◆ TASK REQUIREMENTS: Below are some entries. Count the lines where "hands" appears and state only that number.

------ INPUT DATA

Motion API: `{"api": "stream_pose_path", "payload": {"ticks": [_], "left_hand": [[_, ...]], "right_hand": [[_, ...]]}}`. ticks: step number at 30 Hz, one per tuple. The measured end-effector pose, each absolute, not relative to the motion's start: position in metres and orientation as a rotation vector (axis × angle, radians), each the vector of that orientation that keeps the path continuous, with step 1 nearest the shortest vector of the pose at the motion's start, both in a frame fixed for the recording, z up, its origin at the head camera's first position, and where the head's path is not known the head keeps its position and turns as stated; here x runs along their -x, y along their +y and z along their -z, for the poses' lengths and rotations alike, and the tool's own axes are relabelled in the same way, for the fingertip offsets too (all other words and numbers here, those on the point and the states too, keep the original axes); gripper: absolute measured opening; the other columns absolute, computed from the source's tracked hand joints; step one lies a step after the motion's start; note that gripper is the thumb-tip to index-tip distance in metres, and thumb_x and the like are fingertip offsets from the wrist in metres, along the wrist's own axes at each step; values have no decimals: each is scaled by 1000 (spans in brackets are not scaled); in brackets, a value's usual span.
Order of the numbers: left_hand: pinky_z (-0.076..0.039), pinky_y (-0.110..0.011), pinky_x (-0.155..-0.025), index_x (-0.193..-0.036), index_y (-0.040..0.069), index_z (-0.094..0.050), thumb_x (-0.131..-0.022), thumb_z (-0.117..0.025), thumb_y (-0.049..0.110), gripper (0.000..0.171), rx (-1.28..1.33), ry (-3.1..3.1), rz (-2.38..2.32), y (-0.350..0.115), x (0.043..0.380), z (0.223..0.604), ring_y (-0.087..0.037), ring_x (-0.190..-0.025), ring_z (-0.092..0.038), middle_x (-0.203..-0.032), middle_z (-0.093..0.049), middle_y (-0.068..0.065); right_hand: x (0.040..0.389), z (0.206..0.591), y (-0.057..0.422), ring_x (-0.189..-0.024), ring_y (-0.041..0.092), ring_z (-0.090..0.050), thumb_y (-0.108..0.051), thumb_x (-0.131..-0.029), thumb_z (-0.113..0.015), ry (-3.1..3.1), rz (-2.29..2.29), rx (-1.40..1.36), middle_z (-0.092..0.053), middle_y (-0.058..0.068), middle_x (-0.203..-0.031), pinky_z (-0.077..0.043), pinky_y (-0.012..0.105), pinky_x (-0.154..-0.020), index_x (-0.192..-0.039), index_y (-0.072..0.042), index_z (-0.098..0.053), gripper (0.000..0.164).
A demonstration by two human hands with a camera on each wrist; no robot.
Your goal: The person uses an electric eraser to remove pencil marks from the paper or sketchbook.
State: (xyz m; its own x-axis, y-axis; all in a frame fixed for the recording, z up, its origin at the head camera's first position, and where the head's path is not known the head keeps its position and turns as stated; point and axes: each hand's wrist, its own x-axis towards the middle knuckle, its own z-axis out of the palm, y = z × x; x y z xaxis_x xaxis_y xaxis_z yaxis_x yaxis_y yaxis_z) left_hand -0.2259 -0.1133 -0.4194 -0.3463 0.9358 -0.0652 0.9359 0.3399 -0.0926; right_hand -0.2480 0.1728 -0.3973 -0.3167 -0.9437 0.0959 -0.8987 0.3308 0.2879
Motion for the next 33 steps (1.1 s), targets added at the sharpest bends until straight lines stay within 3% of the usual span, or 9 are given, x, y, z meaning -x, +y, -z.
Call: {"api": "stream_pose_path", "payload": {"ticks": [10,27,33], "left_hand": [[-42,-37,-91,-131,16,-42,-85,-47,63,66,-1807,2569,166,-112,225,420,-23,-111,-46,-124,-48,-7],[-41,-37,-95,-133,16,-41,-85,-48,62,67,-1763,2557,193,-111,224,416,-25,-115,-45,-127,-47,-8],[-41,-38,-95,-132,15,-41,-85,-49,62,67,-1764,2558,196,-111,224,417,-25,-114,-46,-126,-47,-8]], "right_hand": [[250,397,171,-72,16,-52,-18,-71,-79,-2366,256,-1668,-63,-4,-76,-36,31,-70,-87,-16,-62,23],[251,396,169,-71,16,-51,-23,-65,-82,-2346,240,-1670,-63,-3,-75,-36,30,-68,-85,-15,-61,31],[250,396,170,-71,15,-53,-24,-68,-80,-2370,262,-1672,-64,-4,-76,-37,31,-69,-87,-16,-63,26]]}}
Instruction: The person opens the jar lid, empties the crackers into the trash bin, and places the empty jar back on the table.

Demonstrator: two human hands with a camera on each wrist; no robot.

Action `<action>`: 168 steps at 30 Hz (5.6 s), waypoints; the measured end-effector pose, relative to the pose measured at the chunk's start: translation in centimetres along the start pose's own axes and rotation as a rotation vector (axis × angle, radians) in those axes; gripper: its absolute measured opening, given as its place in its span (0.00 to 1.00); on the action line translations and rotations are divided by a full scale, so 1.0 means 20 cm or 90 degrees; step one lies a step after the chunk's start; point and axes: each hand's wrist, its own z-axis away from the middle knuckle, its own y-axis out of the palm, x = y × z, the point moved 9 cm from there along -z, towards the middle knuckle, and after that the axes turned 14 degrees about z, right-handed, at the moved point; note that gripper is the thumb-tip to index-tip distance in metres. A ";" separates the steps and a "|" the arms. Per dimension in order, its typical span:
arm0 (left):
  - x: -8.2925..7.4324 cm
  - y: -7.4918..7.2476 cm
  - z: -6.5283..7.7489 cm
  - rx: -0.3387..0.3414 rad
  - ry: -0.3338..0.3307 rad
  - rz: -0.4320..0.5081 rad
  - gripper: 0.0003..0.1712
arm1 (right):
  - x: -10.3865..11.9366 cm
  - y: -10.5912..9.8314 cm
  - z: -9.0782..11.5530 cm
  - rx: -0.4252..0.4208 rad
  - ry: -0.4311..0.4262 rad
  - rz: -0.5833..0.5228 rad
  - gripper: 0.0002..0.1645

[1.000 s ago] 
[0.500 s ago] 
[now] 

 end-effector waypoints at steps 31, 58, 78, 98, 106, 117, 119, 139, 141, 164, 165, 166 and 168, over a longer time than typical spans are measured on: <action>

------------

◆ TASK OUTPUT: 2